>>Choléra au Yémen : l'état d'urgence déclaré à Sanaa
Un enfant yéménite suspecté d'être infecté par le choléra, le 15 mai dans un hôpital de Sanaa. |
"Le pays fait face à une épidémie de choléra sans précédent qui pourrait mettre des milliers de personnes en danger", a déclaré le directeur du Comité international de la Croix-Rouge (CICR), Dominik Stillhart.
L'état d'urgence est une "indication sur le degré de gravité de la crise", a de son côté commenté lundi devant la presse à Sanaa Jamie McGoldrick, coordinateur humanitaire de l'ONU pour le Yémen. disant craindre la multiplication des cas.
Selon un nouveau bilan du CICR, l'épidémie a fait 184 morts depuis le 27 avril, avec 11.000 autres cas suspects signalés dans le pays.

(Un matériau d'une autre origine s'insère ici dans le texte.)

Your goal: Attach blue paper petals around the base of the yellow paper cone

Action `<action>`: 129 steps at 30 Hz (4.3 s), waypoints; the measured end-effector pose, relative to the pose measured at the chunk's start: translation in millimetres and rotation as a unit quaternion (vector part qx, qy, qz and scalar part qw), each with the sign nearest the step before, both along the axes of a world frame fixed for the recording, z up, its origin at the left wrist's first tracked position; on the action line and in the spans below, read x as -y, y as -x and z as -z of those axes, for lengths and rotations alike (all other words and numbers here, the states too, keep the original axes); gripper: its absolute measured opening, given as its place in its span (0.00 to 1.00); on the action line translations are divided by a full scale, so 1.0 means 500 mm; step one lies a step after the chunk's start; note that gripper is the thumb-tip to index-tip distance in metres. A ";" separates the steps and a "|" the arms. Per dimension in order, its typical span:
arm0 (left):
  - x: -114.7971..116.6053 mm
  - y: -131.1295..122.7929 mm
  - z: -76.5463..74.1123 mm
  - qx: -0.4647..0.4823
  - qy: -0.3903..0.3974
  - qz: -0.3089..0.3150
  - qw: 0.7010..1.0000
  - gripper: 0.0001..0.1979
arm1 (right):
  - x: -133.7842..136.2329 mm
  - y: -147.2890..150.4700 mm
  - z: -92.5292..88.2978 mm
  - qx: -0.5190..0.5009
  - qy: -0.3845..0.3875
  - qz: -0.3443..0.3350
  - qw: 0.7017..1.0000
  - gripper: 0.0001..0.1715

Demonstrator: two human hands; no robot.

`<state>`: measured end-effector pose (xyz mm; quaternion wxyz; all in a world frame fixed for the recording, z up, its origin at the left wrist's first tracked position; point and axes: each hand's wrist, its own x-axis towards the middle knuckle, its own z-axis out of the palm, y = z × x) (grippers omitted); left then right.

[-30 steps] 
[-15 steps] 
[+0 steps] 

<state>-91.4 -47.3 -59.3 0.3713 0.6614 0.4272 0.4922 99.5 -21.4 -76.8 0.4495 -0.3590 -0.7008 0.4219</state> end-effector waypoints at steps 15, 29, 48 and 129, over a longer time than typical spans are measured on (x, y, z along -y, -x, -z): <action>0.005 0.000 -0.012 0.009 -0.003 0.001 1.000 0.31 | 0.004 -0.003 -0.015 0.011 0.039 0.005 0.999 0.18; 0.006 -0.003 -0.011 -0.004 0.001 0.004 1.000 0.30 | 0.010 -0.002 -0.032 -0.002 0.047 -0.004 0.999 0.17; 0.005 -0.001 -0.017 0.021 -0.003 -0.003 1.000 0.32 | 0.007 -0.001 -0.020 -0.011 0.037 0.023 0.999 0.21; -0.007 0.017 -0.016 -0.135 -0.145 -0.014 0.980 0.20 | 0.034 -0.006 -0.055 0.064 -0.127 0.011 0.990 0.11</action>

La France s'est dite inquiète de la vitesse à laquelle l'épidémie se répand. Le porte-parole du ministère des Affaires étrangères a annoncé une aide de deux millions d'euros "pour soutenir des projets qui permettent de répondre aux besoins d'urgence absolue des populations, dans le secteur de la santé notamment."
Les cas recensés dépassent les "moyennes habituelles" et le système de santé de la capitale est "incapable de contenir cette catastrophe", a déclaré le "ministère" de la Santé de l'administration des rebelles Houthis.
Le CICR a estimé que l'afflux des patients souffrant de choléra "étouffait le système de santé", a indiqué M. Stillhart.
Ce département a lancé, dans un communiqué, un appel à l'aide auprès d'organismes internationaux pour contenir l'épidémie.
Le "ministre" de la Santé des rebelles Hafid ben Salem Mohammed, a assuré que "l'ampleur de la maladie dépasse les capacités" de ses services.
Amine Mohammed Jamaan, "maire" de Sanaa, a promis de fournir "toutes les facilités, soutien et coopération à toute opération" d'aide.
Situation catastrophique
La guerre au Yémen oppose depuis plus de deux ans les forces loyales au président Abd Rabbo Mansour Hadi, soutenues par une coalition militaire arabe, à des rebelles Houthis alliés aux partisans de l'ex-président Ali Abdallah Saleh.
Dominik Stillhart, directeur des opérations du CICR, le 14 mai à Sanaa. |
Photo : AFP/VNA/CVN |
Les rebelles contrôlent de vastes régions du pays dont la capitale Sanaa tandis que les forces progouvernementales ont repris des provinces du sud du pays.
Le conflit a dévasté les infrastructures de santé du pays, le plus pauvre de la péninsule arabique.
Le directeur adjoint de l'hôpital Sabyne de Sanaa, Nabil Najjar, a décrit une situation catastrophique dans son établissement.
Entre 150 et 200 malades s'y présentent chaque jour avec des symptômes du choléra et "nombreux sont hospitalisés".
"On a mis quatre patients par lit, installé des lits dans des tentes et sous les arbres du jardin. Mais la pluie et le froid ont compliqué les choses", a-t-il raconté, faisant état d'une pénurie de médicaments et de personnel médical.
"Les cadres étrangers sont partis, les sudistes se sont enfuis et pour les autres les salaires ne sont pas versés", a-t-il expliqué.
Les opposants aux Houthis accusent toutefois les rebelles de dramatiser la situation pour obtenir la levée de l'embargo aérien imposé à l'aéroport de Sanaa et prévenir une attaque contre le port de Hodeida, principal point d'entrée des importations yéménites.
"Ils (les Houthis) ont provoqué cette crise sanitaire qu'ils veulent utiliser pour obtenir la levée de l'embargo sur l'aéroport de Sanaa et prévenir une opération militaire contre le port de Hodeida", accuse Hussein Hanachi qui dirige un centre d'études à Aden.
La coalition arabe anti-rebelles dirigée par l'Arabie saoudite impose un embargo aérien à Sanaa et menace de prendre le port de Hodeida sur la mer Rouge en affirmant qu'ils sont utilisés pour introduire des armes iraniennes au profit des Houthis.
Des organismes de l'ONU ont averti qu'une opération contre le port de Hodeida aggraverait la crise humanitaire.
Environ 19 millions de personnes au Yémen, soit environ deux tiers de la population, ont un besoin urgent d'aide humanitaire, dont 17 millions souffrent de la faim, selon l'ONU.
Selon l'OMS, les combats ont fait plus de 8.000 morts et plus de 44.500 blessés depuis mars 2015. Quelque 19 millions de personnes, soit 60% de la population, vivent en situation d'insécurité alimentaire, selon l'ONU.